Le altre alternative naturali

La zeolite ha la peculiarità di riuscire a catturare i metalli pesanti, al di là delle tossine, per cui ha una marcia in più rispetto ad altre sostanze, comunque valide per una depurazione periodica dell’organismo. «Pensiamo al tarassaco, ad esempio, oppure all’aloe, a patto di scegliere succhi privi di aloina, una sostanza irritante per l’intestino», conclude Anna Franchini.

«Anche la riflessologia plantare può essere utile. Viviamo in un’epoca in cui la ricerca del benessere non riguarda solo l’aspetto esteriore, ma anche il nostro stato interno. Per ottenere una vera trasformazione e sentirsi rigenerati, è fondamentale concentrarsi sulla depurazione interna. L’alimentazione svolge un ruolo cruciale nella depurazione interna e nel processo di dimagrimento. Optare per alimenti freschi, ricchi di nutrienti e privi di sostanze chimiche nocive è essenziale. Evitare cibi processati, ricchi di zuccheri aggiunti e grassi saturi è altrettanto importante. Questi alimenti possono appesantire il sistema digestivo e contribuire all’accumulo di tossine nel corpo.

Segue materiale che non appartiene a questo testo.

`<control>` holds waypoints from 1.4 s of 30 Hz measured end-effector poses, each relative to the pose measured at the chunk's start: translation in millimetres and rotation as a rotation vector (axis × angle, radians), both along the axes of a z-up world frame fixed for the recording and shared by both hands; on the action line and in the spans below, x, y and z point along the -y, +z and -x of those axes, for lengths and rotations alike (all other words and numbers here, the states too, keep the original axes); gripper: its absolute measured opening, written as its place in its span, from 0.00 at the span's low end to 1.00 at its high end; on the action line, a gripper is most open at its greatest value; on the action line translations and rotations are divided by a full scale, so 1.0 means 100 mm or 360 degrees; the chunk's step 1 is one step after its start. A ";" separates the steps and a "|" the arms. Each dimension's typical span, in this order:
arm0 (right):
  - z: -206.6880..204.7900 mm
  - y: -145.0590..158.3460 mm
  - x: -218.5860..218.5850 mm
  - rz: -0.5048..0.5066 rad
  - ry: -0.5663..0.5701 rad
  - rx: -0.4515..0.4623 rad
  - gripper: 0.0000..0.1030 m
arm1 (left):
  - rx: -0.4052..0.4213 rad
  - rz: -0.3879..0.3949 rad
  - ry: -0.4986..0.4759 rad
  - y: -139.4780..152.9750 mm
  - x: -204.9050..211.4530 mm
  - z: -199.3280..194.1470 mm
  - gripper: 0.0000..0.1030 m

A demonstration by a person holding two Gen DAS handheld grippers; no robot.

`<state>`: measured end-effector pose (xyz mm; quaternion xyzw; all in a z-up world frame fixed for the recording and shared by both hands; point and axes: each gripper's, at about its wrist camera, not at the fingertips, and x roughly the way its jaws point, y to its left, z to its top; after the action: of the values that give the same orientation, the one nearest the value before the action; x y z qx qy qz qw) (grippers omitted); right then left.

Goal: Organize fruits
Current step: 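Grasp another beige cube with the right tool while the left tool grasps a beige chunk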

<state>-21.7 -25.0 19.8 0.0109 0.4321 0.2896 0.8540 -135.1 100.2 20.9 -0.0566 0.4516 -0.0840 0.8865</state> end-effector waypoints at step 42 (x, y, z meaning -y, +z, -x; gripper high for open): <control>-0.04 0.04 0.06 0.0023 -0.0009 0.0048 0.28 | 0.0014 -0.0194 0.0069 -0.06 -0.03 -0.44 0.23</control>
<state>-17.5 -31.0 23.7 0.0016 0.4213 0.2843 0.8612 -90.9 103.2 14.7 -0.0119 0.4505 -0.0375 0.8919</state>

L’attività fisica è un elemento chiave per accelerare il processo di depurazione interna e dimagrimento. La scelta dell’attività fisica dipende dalle preferenze personali, che sia una passeggiata vigorosa, una sessione di yoga o un allenamento in palestra. Bere abbondante acqua è fondamentale per il processo di depurazione interna. L’acqua aiuta a eliminare le tossine attraverso l’urina e favorisce la corretta digestione. Integrare l’assunzione di tisane e infusi può aggiungere ulteriori benefici. L’acqua e le bevande a base di erbe non solo mantengono il corpo idratato ma contribuiscono anche a ridurre la sensazione di fame, supportando così il processo di dimagrimento.

Integrare la dieta con prodotti naturali può essere un modo efficace per potenziare la depurazione interna:

  • Zeolite: Conosciuta per le sue proprietà purificanti, attira e cattura, in modo efficace e costante, tossine, radicali liberi, metalli, sostanze nocive e inquinanti presenti nel cibo e nell’aria. Tali tossine potrebbero entrare nel nostro corpo attraverso il respiro o la digestione. La Zeolite Attivata ha incredibili capacità di assorbimento, proprietà disintossicanti e re-mineralizzanti uniche.
  • Probio Active: I probiotici favoriscono l’equilibrio della flora intestinale, migliorando la digestione e supportando la depurazione interna. Il Probio Active è un integratore ottenuto attraverso un mix di probiotici (Lactobacillus Rhamnosus - Bifidobacterium Lactis e Lactobacilllus Plantarum) ed il probiotico che li nutre: l’Inulina.
  • Curcumax: Con le sue proprietà antinfiammatorie, la curcuma può contribuire alla riduzione dell’infiammazione nel corpo, facilitando la depurazione.

Il potere della depurazione interna va oltre il semplice dimagrimento. È un viaggio verso il benessere totale, coinvolgendo corpo, mente e spirito. Ricorda che ogni corpo è unico, e ciò che funziona per una persona potrebbe non funzionare per un’altra. Sii gentile con te stesso durante questo processo e cerca il supporto di professionisti della salute per personalizzare il tuo percorso di depurazione interna.